Source information>
-*-

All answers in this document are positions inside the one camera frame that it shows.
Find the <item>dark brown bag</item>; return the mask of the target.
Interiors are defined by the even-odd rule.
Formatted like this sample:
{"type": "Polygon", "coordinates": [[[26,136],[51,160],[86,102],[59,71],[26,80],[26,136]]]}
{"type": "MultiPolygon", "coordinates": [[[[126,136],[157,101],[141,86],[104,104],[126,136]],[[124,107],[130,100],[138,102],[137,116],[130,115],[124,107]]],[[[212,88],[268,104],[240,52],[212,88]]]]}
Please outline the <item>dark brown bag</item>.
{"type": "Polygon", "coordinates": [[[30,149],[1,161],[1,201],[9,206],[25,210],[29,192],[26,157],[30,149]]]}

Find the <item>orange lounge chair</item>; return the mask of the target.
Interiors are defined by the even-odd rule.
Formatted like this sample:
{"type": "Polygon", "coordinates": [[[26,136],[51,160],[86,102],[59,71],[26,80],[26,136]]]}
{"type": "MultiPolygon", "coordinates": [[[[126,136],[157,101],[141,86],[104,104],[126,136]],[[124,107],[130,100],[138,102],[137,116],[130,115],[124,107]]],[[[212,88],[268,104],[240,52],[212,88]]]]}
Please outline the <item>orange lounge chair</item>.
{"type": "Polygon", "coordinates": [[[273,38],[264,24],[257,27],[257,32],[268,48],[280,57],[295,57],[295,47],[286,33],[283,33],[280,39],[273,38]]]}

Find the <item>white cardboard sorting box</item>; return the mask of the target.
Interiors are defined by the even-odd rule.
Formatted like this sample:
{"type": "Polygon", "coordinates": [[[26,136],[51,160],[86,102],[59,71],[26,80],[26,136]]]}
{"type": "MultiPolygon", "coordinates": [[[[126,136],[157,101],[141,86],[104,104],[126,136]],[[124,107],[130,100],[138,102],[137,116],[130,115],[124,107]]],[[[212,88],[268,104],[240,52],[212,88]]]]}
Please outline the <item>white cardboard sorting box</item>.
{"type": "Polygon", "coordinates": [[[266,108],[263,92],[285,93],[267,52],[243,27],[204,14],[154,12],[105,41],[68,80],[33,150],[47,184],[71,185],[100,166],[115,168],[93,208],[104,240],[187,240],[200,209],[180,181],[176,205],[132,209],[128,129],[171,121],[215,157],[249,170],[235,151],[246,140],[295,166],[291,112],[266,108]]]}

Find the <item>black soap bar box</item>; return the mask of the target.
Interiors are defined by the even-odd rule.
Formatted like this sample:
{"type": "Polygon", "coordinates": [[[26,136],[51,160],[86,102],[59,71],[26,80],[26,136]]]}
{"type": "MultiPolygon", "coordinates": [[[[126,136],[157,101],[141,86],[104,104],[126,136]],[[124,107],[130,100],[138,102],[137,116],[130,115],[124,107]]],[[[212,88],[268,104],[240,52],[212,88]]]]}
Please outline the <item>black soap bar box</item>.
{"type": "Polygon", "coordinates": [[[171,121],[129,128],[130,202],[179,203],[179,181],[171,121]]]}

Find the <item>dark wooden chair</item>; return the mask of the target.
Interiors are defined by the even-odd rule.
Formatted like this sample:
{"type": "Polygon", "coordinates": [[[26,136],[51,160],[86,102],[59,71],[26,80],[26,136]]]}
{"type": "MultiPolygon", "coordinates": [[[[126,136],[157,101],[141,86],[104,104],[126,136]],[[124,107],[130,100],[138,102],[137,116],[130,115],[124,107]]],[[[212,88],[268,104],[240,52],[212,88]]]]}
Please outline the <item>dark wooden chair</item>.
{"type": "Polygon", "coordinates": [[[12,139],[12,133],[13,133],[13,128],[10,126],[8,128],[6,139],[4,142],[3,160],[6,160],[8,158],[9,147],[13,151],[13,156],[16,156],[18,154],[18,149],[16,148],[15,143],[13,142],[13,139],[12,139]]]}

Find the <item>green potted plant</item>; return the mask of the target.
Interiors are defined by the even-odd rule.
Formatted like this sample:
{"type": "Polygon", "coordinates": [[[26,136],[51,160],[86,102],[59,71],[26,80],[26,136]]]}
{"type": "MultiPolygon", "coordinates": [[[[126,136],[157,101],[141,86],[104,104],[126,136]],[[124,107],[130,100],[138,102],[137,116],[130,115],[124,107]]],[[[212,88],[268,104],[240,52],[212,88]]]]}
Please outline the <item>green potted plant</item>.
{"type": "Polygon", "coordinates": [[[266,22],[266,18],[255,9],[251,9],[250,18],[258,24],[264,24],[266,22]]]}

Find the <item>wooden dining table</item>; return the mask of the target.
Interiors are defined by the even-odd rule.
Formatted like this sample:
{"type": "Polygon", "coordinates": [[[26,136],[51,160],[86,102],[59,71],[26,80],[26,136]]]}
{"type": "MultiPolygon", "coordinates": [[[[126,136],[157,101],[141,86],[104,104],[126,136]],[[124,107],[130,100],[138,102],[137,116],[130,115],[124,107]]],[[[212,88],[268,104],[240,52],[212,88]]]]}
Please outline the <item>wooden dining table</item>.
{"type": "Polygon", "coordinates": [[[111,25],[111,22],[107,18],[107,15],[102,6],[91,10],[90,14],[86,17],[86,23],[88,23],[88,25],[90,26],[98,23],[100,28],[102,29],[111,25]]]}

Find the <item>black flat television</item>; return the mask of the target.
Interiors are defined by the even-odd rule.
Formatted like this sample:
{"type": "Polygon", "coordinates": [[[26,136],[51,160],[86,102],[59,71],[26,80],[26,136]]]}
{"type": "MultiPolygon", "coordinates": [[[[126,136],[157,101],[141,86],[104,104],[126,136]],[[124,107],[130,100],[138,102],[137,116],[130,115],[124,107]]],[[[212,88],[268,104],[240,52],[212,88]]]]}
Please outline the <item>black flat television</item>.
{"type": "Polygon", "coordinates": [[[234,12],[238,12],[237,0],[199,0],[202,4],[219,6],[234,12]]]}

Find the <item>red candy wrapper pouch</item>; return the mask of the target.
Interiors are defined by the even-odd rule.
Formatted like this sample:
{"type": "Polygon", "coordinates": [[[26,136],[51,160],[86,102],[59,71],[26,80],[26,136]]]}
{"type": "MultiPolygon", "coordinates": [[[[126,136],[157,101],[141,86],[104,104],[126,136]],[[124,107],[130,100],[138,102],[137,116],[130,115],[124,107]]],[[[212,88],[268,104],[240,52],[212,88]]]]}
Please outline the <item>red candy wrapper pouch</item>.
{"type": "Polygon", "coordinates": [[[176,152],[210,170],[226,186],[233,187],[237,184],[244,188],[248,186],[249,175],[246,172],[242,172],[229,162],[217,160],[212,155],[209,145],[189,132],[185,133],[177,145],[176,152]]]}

-*-

Task instructions> Sift the material for lines with the string "Find". Copy each one found.

Reply>
Find the <item>dark brown bag</item>; return the mask of the target.
Find the <item>orange lounge chair</item>; return the mask of the target.
Find the <item>white cardboard sorting box</item>; return the mask of the target.
Find the <item>black soap bar box</item>; return the mask of the target.
Find the <item>dark wooden chair</item>; return the mask of the target.
Find the <item>green potted plant</item>; return the mask of the target.
Find the <item>wooden dining table</item>; return the mask of the target.
Find the <item>black flat television</item>; return the mask of the target.
Find the <item>red candy wrapper pouch</item>; return the mask of the target.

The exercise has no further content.